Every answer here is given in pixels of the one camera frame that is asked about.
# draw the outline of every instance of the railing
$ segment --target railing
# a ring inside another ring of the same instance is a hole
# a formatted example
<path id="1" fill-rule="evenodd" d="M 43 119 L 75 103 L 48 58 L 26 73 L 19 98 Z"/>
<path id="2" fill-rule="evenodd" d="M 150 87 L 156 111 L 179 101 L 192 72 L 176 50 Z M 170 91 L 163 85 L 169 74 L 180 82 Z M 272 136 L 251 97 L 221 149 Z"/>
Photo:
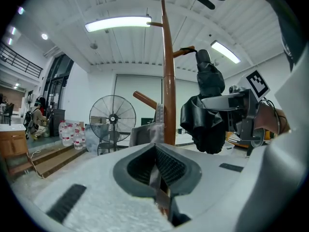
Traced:
<path id="1" fill-rule="evenodd" d="M 2 42 L 0 42 L 0 59 L 37 78 L 39 78 L 43 70 L 40 66 L 30 62 Z"/>

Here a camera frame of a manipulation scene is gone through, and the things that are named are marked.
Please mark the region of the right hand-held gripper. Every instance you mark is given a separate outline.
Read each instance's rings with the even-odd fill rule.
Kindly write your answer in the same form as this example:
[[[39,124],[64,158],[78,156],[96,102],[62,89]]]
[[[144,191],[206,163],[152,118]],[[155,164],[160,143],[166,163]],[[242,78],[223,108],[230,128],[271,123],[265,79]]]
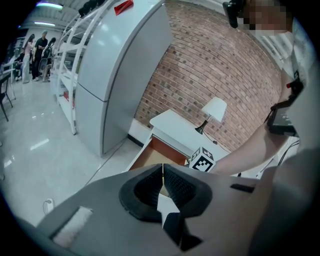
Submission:
[[[189,168],[201,172],[210,172],[216,165],[213,154],[200,146],[191,156]]]

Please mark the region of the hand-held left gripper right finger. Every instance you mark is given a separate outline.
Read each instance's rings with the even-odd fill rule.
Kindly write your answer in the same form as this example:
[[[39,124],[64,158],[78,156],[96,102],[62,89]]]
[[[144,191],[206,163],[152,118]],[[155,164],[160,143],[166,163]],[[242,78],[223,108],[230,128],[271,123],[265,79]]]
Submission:
[[[164,186],[184,218],[203,214],[212,201],[210,186],[170,164],[163,165]]]

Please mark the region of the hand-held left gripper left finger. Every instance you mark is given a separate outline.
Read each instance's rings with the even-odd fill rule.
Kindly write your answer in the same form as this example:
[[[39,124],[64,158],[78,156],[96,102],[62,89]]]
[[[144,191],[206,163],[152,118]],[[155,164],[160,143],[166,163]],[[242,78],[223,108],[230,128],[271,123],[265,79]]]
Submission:
[[[154,164],[126,172],[130,175],[119,190],[123,208],[137,220],[160,222],[159,194],[163,187],[163,165]]]

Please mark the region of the white drawer wooden inside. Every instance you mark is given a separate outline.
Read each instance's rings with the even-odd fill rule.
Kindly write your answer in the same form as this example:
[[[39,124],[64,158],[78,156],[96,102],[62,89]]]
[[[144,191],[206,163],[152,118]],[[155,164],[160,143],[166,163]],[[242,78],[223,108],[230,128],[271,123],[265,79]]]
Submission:
[[[143,145],[142,149],[124,172],[155,164],[177,164],[184,166],[188,159],[188,156],[182,154],[156,136],[152,136]]]

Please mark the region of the person's right forearm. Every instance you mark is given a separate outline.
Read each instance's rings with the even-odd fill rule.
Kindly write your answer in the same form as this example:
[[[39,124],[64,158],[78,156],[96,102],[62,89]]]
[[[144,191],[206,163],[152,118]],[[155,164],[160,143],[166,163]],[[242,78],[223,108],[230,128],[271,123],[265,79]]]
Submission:
[[[211,172],[232,176],[255,168],[274,156],[284,142],[284,138],[270,133],[262,124],[243,145],[219,159]]]

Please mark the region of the white desk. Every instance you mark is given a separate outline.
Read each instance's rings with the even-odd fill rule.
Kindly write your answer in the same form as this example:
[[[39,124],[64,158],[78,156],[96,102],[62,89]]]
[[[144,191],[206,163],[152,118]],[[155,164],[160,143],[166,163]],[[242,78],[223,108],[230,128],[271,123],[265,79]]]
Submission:
[[[206,135],[199,134],[195,125],[171,109],[152,118],[150,124],[153,135],[189,158],[199,147],[211,152],[215,163],[231,153],[219,143],[214,144]],[[259,166],[241,172],[241,177],[260,179],[272,160],[271,157]]]

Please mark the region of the white shade table lamp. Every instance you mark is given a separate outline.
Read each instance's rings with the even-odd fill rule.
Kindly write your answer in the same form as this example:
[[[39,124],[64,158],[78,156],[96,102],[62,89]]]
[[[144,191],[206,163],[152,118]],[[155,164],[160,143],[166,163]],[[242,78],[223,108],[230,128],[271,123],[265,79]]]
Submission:
[[[212,98],[201,109],[201,111],[207,115],[207,118],[199,127],[195,128],[195,130],[202,135],[210,119],[214,119],[220,123],[223,120],[226,109],[227,103],[224,100],[219,97]]]

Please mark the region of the person's white t-shirt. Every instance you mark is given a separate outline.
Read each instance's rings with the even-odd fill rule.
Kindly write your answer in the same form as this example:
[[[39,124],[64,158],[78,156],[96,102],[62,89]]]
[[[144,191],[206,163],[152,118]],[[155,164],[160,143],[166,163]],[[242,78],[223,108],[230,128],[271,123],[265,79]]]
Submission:
[[[297,151],[284,153],[272,190],[252,238],[250,256],[306,256],[320,230],[320,60],[297,19],[292,23],[292,52],[284,66],[302,91],[291,106],[278,110],[275,122],[287,120],[298,136]]]

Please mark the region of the grey two-door refrigerator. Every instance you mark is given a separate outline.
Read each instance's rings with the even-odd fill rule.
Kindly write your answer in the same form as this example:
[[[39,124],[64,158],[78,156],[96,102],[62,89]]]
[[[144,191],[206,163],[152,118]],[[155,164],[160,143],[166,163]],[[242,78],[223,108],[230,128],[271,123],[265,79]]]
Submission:
[[[172,40],[165,0],[133,0],[121,14],[107,8],[84,52],[75,90],[76,130],[92,153],[103,156],[127,137]]]

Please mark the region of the white metal shelving rack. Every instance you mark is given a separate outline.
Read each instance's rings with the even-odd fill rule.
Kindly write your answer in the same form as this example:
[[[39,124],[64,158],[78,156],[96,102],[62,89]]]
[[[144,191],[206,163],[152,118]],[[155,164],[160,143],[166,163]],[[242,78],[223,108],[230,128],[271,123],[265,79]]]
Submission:
[[[51,70],[52,82],[55,83],[54,93],[57,104],[67,119],[73,135],[77,133],[75,94],[81,61],[94,30],[110,9],[112,2],[113,0],[105,0],[101,6],[83,17],[77,14],[66,26],[57,44]],[[69,101],[63,96],[65,91],[68,92]]]

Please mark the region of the black metal chair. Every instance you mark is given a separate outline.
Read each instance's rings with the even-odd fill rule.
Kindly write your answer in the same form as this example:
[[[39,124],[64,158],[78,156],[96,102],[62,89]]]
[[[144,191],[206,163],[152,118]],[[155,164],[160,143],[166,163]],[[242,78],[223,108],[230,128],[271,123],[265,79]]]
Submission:
[[[0,78],[0,108],[4,114],[4,117],[6,121],[8,122],[8,116],[4,107],[4,99],[7,98],[7,100],[10,103],[10,106],[13,107],[12,101],[8,96],[8,87],[9,87],[9,81],[11,80],[11,75],[7,74]]]

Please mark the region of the black bundled items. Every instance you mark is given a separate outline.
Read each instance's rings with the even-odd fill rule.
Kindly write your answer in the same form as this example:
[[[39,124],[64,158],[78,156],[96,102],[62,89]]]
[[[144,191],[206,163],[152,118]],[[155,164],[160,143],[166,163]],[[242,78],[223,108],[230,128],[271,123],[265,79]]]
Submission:
[[[96,7],[100,7],[106,0],[89,0],[79,10],[80,17],[86,16],[90,11]]]

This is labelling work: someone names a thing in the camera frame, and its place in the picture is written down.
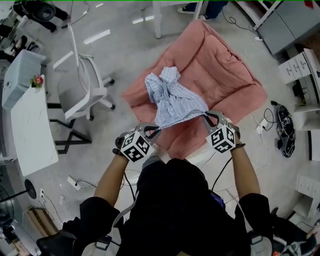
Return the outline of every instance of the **blue checkered cloth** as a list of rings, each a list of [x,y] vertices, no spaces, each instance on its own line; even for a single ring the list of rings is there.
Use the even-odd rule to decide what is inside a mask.
[[[145,86],[150,101],[158,107],[155,124],[160,128],[190,120],[208,110],[205,101],[193,91],[178,83],[177,67],[164,67],[160,76],[150,73]]]

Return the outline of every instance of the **black and white marker cube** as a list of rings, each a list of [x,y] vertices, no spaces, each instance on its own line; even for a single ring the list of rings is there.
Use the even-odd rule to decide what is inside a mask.
[[[224,153],[236,146],[235,130],[226,125],[222,125],[219,129],[206,137],[206,141],[216,151]]]
[[[124,143],[120,151],[130,161],[136,162],[144,157],[150,156],[155,150],[144,139],[140,132],[135,131],[124,137]]]

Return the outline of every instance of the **pink cushion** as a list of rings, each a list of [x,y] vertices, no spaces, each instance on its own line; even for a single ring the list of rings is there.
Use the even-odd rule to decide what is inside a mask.
[[[150,102],[145,86],[149,73],[176,66],[179,83],[199,94],[210,110],[223,112],[234,124],[259,108],[267,99],[262,85],[242,59],[201,20],[194,20],[183,33],[122,94],[140,122],[154,123],[157,106]],[[208,132],[202,117],[161,131],[157,144],[171,158],[184,159],[199,149]]]

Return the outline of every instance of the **gray cabinet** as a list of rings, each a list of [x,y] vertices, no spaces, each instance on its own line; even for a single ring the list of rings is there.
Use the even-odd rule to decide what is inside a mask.
[[[286,24],[276,12],[273,12],[268,17],[258,31],[272,54],[279,52],[295,40]]]
[[[315,2],[311,9],[304,1],[284,1],[276,12],[295,38],[302,36],[320,22],[320,7]]]
[[[320,7],[315,1],[313,9],[304,1],[283,1],[258,28],[258,32],[270,52],[276,54],[318,29]]]

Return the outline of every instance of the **gray tiled floor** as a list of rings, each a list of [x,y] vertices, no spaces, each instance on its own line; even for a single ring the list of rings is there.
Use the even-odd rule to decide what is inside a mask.
[[[84,191],[76,191],[67,183],[69,175],[84,179],[96,184],[103,172],[110,163],[113,154],[115,138],[124,131],[133,128],[137,124],[133,113],[121,98],[121,93],[131,82],[173,42],[192,20],[192,15],[181,15],[176,13],[176,7],[166,7],[162,10],[162,38],[156,39],[153,31],[153,20],[135,23],[143,16],[152,15],[151,3],[144,3],[147,8],[141,11],[141,3],[135,1],[113,2],[105,1],[100,7],[96,7],[100,1],[89,1],[90,10],[88,14],[79,22],[74,24],[73,30],[79,53],[93,55],[102,75],[111,74],[116,83],[109,87],[110,99],[116,104],[116,109],[110,111],[99,103],[94,106],[94,121],[87,121],[85,118],[76,120],[75,129],[90,135],[92,144],[71,146],[68,154],[60,155],[59,162],[43,170],[29,175],[37,191],[44,188],[45,193],[50,197],[59,211],[63,221],[79,216],[79,204],[94,193],[93,188]],[[56,5],[69,12],[71,2],[56,2]],[[83,2],[74,2],[72,21],[78,19],[87,9]],[[230,2],[224,8],[227,17],[236,18],[240,26],[247,28],[250,24],[248,18],[238,8],[236,3]],[[212,26],[225,41],[237,52],[248,64],[253,74],[261,81],[266,90],[269,100],[278,101],[293,111],[292,103],[296,102],[291,87],[284,84],[278,74],[278,61],[269,53],[263,42],[255,40],[255,35],[248,30],[243,30],[235,25],[229,24],[224,19],[222,13],[216,20],[209,21]],[[68,31],[59,30],[51,34],[37,23],[32,23],[29,30],[33,31],[45,45],[44,52],[50,59],[47,65],[47,80],[49,90],[49,102],[57,100],[56,86],[59,74],[53,73],[52,65],[62,56],[71,51]],[[84,40],[102,31],[110,30],[110,34],[85,45]],[[61,65],[67,68],[72,64],[72,57]],[[260,121],[265,108],[272,108],[269,102],[254,112],[255,117]],[[62,112],[50,110],[50,117],[64,119]],[[10,120],[8,115],[4,117],[6,146],[9,151],[14,151],[12,147],[12,137],[10,136]],[[246,150],[252,162],[256,165],[264,166],[268,162],[269,154],[267,147],[263,144],[261,137],[256,134],[256,123],[251,115],[245,117],[239,124],[242,141],[246,143]],[[65,128],[52,126],[53,136],[65,139],[68,131]],[[292,205],[297,201],[298,195],[294,190],[296,173],[302,165],[308,166],[308,145],[306,132],[297,132],[296,149],[289,159],[284,158],[280,151],[275,148],[277,133],[274,129],[263,134],[263,139],[270,148],[271,161],[263,169],[255,168],[261,187],[261,192],[269,198],[270,207],[279,207],[279,214],[287,214]],[[230,155],[216,154],[205,164],[203,172],[212,185],[218,173],[229,159]],[[15,166],[10,166],[10,179],[14,184],[14,189],[19,191],[23,178]],[[140,171],[141,166],[129,166],[128,169]],[[137,179],[138,173],[127,171],[131,181]],[[233,169],[230,164],[216,185],[216,190],[220,191],[234,185]],[[236,194],[235,188],[230,192]],[[230,196],[226,191],[219,192],[228,201]],[[60,207],[60,196],[64,196],[66,205]],[[27,196],[21,196],[19,201],[24,209],[30,204],[37,204],[37,201],[30,201]],[[132,202],[132,197],[128,186],[124,186],[120,192],[116,207],[123,209]],[[233,200],[227,204],[228,212],[233,215],[236,202]],[[50,202],[45,204],[54,215],[54,209]]]

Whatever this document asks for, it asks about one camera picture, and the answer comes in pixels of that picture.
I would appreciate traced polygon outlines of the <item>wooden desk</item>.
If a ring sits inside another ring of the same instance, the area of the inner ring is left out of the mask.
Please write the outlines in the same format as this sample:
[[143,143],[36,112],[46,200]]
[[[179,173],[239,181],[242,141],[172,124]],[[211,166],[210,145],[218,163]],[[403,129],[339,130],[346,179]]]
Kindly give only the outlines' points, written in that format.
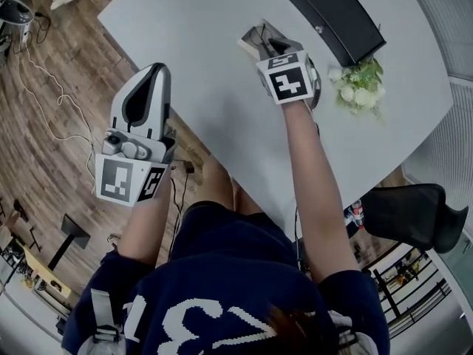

# # #

__EXERCISE DETAILS__: Copy out exactly the lines between the line containing "Please write the" and the end of the entries, including both, and leave the pictures behind.

__SOLVED EXERCISE__:
Please write the outlines in the same format as this sample:
[[143,143],[36,112],[46,200]]
[[[179,173],[239,181],[242,141],[172,124]],[[211,166],[210,145],[218,163]],[[403,129],[339,130],[346,179]]]
Kindly give only the outlines' points, written in that format.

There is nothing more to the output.